PROBLEM DETAILS –
Search the entries below for the word "what", then copy each line in which it is found.

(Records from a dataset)
-- Opening Marker --
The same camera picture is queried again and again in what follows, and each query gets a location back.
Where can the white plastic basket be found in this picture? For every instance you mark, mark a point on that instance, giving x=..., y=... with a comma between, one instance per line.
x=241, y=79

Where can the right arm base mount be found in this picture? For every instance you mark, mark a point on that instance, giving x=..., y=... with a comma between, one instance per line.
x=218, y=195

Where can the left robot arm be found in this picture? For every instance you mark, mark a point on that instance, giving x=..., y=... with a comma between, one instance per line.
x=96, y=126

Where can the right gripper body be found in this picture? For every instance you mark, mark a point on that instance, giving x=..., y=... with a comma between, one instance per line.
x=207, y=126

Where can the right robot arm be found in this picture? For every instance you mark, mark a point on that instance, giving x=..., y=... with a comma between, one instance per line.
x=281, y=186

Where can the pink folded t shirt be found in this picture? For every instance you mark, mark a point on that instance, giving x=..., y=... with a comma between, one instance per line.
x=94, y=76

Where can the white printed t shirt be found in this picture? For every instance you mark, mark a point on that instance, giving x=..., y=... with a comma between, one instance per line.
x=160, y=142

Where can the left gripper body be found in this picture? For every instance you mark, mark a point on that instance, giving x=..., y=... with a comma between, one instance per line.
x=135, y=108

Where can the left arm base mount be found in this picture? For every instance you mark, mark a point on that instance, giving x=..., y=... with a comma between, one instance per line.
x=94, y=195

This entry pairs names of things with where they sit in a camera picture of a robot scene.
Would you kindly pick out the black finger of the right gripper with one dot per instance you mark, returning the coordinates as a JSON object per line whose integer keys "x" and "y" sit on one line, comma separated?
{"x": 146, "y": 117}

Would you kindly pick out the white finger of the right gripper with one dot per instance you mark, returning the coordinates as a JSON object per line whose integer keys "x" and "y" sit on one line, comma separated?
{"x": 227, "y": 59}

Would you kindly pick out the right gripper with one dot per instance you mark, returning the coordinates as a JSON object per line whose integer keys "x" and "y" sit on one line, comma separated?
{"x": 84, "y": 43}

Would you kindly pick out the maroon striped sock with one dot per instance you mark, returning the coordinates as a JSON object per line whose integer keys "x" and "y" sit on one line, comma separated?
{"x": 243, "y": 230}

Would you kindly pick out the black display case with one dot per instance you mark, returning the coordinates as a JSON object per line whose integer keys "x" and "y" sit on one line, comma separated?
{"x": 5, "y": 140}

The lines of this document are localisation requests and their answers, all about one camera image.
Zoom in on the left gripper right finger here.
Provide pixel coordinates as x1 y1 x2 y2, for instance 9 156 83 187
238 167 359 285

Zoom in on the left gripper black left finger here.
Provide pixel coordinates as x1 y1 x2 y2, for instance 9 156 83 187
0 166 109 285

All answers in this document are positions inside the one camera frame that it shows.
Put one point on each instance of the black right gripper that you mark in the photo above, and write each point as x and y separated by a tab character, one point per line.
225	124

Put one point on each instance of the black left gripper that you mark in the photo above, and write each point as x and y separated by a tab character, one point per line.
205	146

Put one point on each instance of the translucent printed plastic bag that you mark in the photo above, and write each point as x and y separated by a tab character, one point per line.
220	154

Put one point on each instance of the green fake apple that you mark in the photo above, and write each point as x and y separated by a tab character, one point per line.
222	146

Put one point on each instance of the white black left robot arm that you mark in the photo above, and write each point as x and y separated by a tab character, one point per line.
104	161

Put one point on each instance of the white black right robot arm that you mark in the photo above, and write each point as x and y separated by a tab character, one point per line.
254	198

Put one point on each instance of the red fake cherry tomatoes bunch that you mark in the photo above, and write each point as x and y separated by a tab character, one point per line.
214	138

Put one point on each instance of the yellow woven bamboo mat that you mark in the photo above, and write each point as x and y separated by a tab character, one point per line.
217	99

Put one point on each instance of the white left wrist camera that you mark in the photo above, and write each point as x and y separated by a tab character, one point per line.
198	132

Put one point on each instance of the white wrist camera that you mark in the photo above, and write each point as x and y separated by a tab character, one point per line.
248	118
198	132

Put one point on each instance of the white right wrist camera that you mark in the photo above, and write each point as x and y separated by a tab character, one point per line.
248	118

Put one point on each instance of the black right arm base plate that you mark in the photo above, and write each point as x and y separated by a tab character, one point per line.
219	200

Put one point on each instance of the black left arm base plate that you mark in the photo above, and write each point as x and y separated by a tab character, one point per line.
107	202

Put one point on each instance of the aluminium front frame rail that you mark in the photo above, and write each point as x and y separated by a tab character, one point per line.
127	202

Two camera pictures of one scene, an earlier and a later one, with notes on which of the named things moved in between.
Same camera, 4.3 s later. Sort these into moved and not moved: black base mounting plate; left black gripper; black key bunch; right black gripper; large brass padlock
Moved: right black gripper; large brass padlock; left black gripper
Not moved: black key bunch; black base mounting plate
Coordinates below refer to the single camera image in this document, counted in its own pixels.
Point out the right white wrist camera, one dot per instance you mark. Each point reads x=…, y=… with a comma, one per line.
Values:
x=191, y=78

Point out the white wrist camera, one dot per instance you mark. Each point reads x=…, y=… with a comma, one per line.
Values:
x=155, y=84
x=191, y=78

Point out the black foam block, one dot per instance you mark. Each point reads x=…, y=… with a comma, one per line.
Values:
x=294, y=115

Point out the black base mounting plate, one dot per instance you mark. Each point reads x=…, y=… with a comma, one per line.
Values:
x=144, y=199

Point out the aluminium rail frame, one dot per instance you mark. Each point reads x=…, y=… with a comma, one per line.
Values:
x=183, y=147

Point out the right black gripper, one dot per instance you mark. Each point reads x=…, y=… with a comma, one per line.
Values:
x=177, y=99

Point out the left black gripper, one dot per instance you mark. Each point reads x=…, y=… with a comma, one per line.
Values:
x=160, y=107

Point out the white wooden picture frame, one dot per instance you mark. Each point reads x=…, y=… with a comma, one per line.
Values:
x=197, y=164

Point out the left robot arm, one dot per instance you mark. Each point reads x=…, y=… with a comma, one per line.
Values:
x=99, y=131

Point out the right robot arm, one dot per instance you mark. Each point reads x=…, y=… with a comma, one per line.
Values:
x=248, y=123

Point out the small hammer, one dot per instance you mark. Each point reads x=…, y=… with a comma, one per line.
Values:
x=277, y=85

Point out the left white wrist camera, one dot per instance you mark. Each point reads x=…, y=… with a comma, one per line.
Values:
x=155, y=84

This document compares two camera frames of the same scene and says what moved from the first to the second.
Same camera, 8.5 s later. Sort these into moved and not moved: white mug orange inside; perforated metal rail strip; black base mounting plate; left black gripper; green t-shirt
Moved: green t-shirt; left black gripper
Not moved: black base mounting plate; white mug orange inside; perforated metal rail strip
-- Closing Marker --
RESPONSE –
The same camera picture is queried again and again in what follows, and each query gets a location back.
This document compares two camera frames of the same scene and says what moved from the first to the second.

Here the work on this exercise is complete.